Archivo mensual: enero 2021

Inventar el enemigo

No me refiero a inventarlo de raíz, a construir su existencia, sino a vestirlo de todas las características necesarias para que no haya duda sobre su condición de enemigo. No importa que el enemigo sea blanco: si conviene, se le presenta como negro; no importa que alegue que tiene un problema y que desea resolverlo por medios democráticos: si conviene, se niega el problema y se le presenta como nazi. El recurso es muy antiguo. Ya se utilizaba en la última etapa del imperio romano, como denuncia el poeta Ausonio en esta carta, obviamente apócrifa, es decir, escrita por el Ausonio de la novela La ciudad y el reino (conviene siempre precisar esta circunstancia).

En todo escrito o sermón de los doctos polemistas cristianos nunca falta la acusación, dirigida a los seguidores de la antigua religión, de que rinden culto a imágenes fabricadas por los propios hombres, de que adoran objetos inanimados a los que toman por divinidades. ¿De dónde ha sacado eso? ¿Es posible que personas en apariencia cultas como Ambrosio, Jerónimo o Eusebio o tantos otros, piensen realmente que personas como Símaco o Pretextato (o como Plinio o Cicerón) adoran (o adoraban) estatuas de piedra o de metal? Yo no lo creo posible. Creo más bien que, en un alarde de audacia y de mala intención, se están fabricando un enemigo cómodo, un enemigo al que dotan de una serie de características absurdas y ridículas para combatirlo más fácilmente.

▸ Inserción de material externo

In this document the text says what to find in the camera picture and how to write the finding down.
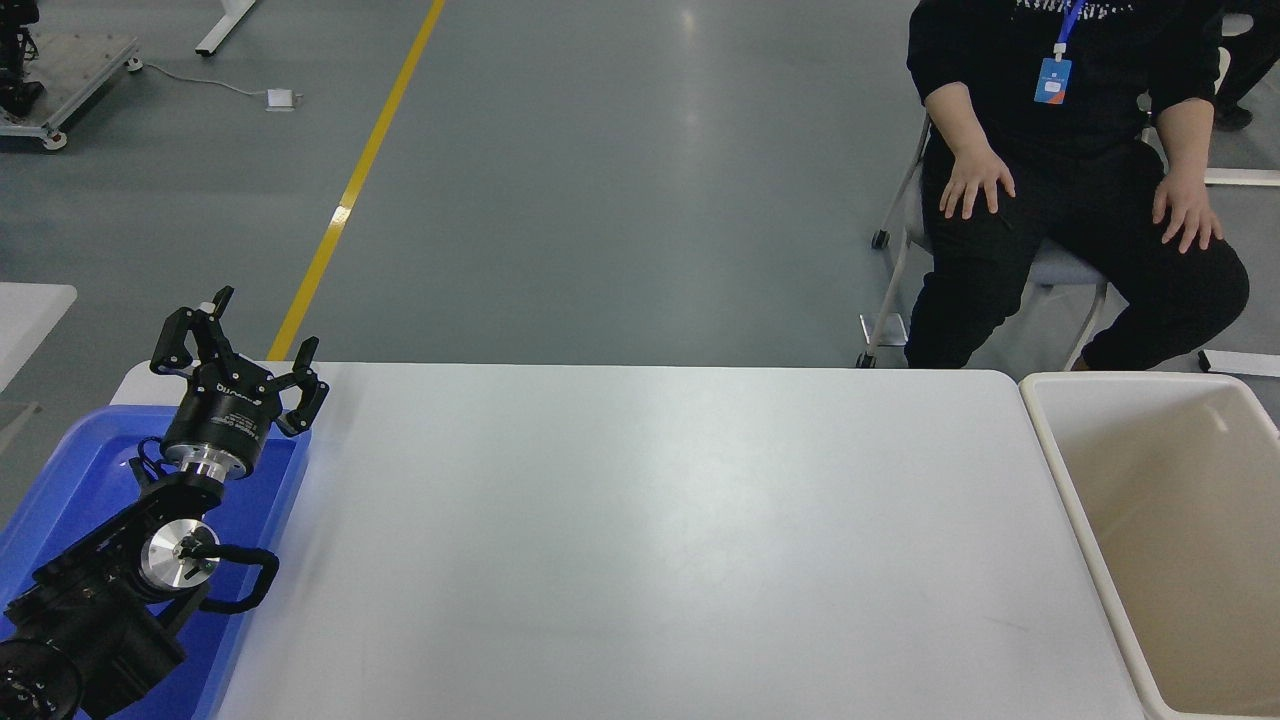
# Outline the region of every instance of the person's right hand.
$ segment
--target person's right hand
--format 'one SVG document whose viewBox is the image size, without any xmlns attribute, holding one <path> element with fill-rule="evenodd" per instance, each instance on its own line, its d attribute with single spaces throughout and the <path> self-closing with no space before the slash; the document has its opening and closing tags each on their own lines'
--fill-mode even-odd
<svg viewBox="0 0 1280 720">
<path fill-rule="evenodd" d="M 1014 190 L 1014 176 L 1009 165 L 996 155 L 989 146 L 964 150 L 955 154 L 956 163 L 951 168 L 951 179 L 942 190 L 938 210 L 950 220 L 960 205 L 960 217 L 965 220 L 973 217 L 973 204 L 978 191 L 987 196 L 987 210 L 995 215 L 1000 210 L 998 187 L 1005 186 L 1010 197 L 1018 197 Z"/>
</svg>

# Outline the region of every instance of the black pants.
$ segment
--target black pants
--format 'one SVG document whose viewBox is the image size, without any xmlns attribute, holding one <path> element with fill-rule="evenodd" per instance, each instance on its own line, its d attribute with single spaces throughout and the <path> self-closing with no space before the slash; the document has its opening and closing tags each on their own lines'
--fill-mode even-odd
<svg viewBox="0 0 1280 720">
<path fill-rule="evenodd" d="M 1280 60 L 1280 0 L 1228 0 L 1230 13 L 1253 17 L 1253 29 L 1222 38 L 1222 47 L 1231 54 L 1231 65 L 1222 78 L 1217 99 L 1221 105 L 1235 105 Z"/>
<path fill-rule="evenodd" d="M 906 359 L 913 368 L 961 368 L 1018 311 L 1041 240 L 1052 237 L 1119 290 L 1129 306 L 1084 348 L 1098 370 L 1144 370 L 1196 350 L 1225 329 L 1249 295 L 1249 281 L 1225 242 L 1178 252 L 1151 220 L 1165 176 L 1156 151 L 1138 141 L 1092 160 L 992 138 L 1009 164 L 1018 197 L 1004 190 L 1000 211 L 982 193 L 973 218 L 938 211 L 954 158 L 937 135 L 924 154 L 924 224 L 933 272 L 911 315 Z"/>
</svg>

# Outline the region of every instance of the lanyard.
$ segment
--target lanyard
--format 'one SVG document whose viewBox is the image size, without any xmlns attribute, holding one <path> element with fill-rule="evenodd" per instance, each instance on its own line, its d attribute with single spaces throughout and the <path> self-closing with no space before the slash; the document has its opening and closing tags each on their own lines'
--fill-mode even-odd
<svg viewBox="0 0 1280 720">
<path fill-rule="evenodd" d="M 1071 31 L 1075 29 L 1075 20 L 1080 19 L 1080 10 L 1089 0 L 1066 0 L 1066 17 L 1062 18 L 1062 29 L 1057 33 L 1057 42 L 1053 44 L 1053 56 L 1061 61 L 1062 55 L 1066 55 L 1066 40 L 1071 37 Z"/>
</svg>

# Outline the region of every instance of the hand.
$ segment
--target hand
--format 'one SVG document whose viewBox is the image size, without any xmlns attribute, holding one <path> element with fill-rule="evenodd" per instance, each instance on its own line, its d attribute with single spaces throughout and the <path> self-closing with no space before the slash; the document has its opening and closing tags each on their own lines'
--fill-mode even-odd
<svg viewBox="0 0 1280 720">
<path fill-rule="evenodd" d="M 1213 240 L 1222 240 L 1222 222 L 1208 204 L 1208 190 L 1203 176 L 1179 173 L 1174 170 L 1156 187 L 1156 202 L 1151 209 L 1151 220 L 1160 224 L 1169 215 L 1169 228 L 1160 242 L 1169 245 L 1179 231 L 1183 237 L 1178 252 L 1187 254 L 1199 240 L 1199 249 L 1208 250 Z"/>
<path fill-rule="evenodd" d="M 964 150 L 955 154 L 956 163 L 951 168 L 951 179 L 942 190 L 942 201 L 938 210 L 950 220 L 955 215 L 956 205 L 961 205 L 960 217 L 965 220 L 973 217 L 973 204 L 978 200 L 978 191 L 987 196 L 987 210 L 995 215 L 1000 210 L 998 186 L 1004 184 L 1010 197 L 1018 197 L 1014 190 L 1014 176 L 1009 172 L 1009 165 L 1000 159 L 989 147 L 983 146 L 975 150 Z"/>
</svg>

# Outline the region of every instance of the id badge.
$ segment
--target id badge
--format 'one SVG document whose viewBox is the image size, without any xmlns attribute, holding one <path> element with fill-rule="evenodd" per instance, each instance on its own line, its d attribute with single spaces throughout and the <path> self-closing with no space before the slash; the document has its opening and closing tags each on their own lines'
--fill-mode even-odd
<svg viewBox="0 0 1280 720">
<path fill-rule="evenodd" d="M 1066 83 L 1071 79 L 1071 61 L 1044 58 L 1041 63 L 1041 79 L 1036 86 L 1036 101 L 1047 105 L 1061 105 L 1066 100 Z"/>
</svg>

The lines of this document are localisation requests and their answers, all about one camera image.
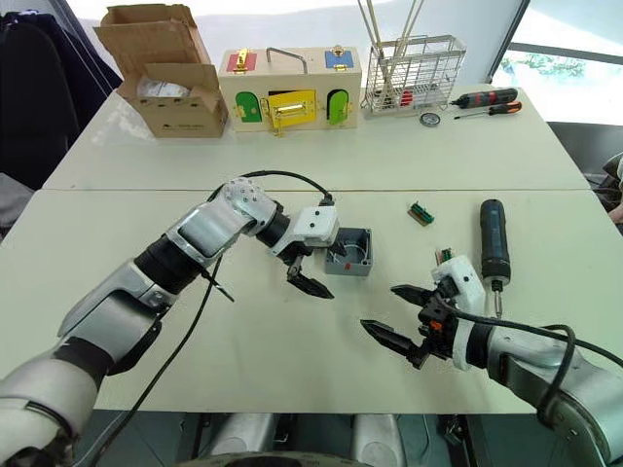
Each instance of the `cardboard box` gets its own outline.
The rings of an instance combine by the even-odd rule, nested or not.
[[[145,76],[191,90],[188,97],[143,97],[136,86],[143,75],[129,75],[117,92],[161,138],[213,138],[223,134],[227,107],[218,89],[214,65],[145,63]]]
[[[214,65],[184,5],[109,7],[97,37],[115,58],[124,82],[117,93],[156,137],[220,137],[227,121]],[[137,95],[143,76],[188,88],[186,97]]]
[[[184,5],[108,7],[94,28],[124,78],[145,63],[211,63],[191,11]]]

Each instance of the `red screwdriver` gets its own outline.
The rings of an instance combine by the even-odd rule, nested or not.
[[[517,100],[517,90],[483,90],[482,92],[470,92],[451,102],[461,109],[473,107],[487,107],[488,105],[507,104]]]
[[[522,103],[519,101],[510,102],[508,104],[494,105],[484,112],[476,112],[475,114],[459,115],[455,117],[457,119],[464,119],[465,117],[471,117],[474,115],[497,115],[497,114],[516,114],[522,110]]]

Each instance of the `screwdriver handle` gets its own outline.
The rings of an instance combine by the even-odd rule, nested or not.
[[[474,107],[486,107],[494,104],[505,104],[517,98],[517,90],[509,88],[507,90],[489,90],[483,92],[470,92],[463,94],[451,104],[457,105],[461,109],[472,109]]]
[[[508,104],[499,104],[494,105],[489,108],[489,115],[496,114],[516,114],[520,110],[522,110],[522,103],[519,101],[510,102]]]
[[[510,282],[510,258],[506,243],[506,216],[498,199],[487,199],[480,206],[482,274],[486,283]]]

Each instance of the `metal handle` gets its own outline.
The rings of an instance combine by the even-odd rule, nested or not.
[[[278,118],[281,117],[297,117],[299,115],[306,115],[307,114],[307,108],[305,106],[305,104],[301,103],[301,104],[290,104],[290,105],[283,105],[281,107],[275,107],[275,115]]]
[[[271,62],[271,52],[277,52],[278,54],[288,55],[288,56],[291,56],[292,58],[296,58],[298,60],[301,60],[301,62],[303,63],[303,74],[304,75],[308,74],[308,63],[305,61],[305,59],[302,56],[293,54],[293,53],[291,53],[289,51],[285,51],[283,49],[278,49],[277,47],[267,47],[266,48],[266,60],[269,63]]]

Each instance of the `screwdriver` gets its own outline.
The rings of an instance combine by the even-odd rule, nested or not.
[[[497,114],[515,114],[522,110],[522,103],[511,102],[509,104],[497,104],[489,108],[489,110],[485,110],[484,112],[476,112],[475,114],[467,114],[467,115],[459,115],[455,117],[455,120],[464,119],[465,117],[471,117],[473,115],[497,115]]]
[[[506,243],[504,206],[497,199],[487,199],[480,206],[482,237],[482,275],[495,294],[495,316],[502,317],[501,292],[510,282],[510,258]]]
[[[451,102],[461,109],[471,109],[473,107],[485,107],[494,104],[507,104],[517,98],[517,90],[509,88],[507,90],[490,90],[483,92],[470,92],[463,94],[457,100]]]

En todo caso, haya intención o no, luchan contra fantasmas. Porque ese enemigo al que combaten no existe ni ha existido nunca. Es decir, ha existido y existe al nivel del pueblo más bajo. Es ahí donde la religión, confundida con la superstición y la magia, se manifiesta en las creencias y prácticas más disparatadas y aberrantes, desde las defixiones hasta la misma creencia de que los dioses moran en el espacio de sus imágenes.

Pero a eso no aluden los polemistas cristianos ni, por lo visto, les preocupa. Sólo apuntan a lo alto, mintiendo para confundir, con la clara intención de que el dubitativo semiletrado se espante de las barbaridades (imaginarias) denunciadas y se eche en brazos de la nueva razón, curiosamente defendida por los obispos.

Y ahora me podría extender en toda clase de consideraciones sobre lo que nuestra vieja religión significa y sobre lo que representan sus dioses y sus ritos. Pero eso ha sido ya tratado multitud de veces, antes y después de la excelente obra de Cicerón. Y tú lo conoces tan bien como yo. Y Ambrosio, tan bien como nosotros dos. 

(De La ciudad y el reino, págs. 110-111 )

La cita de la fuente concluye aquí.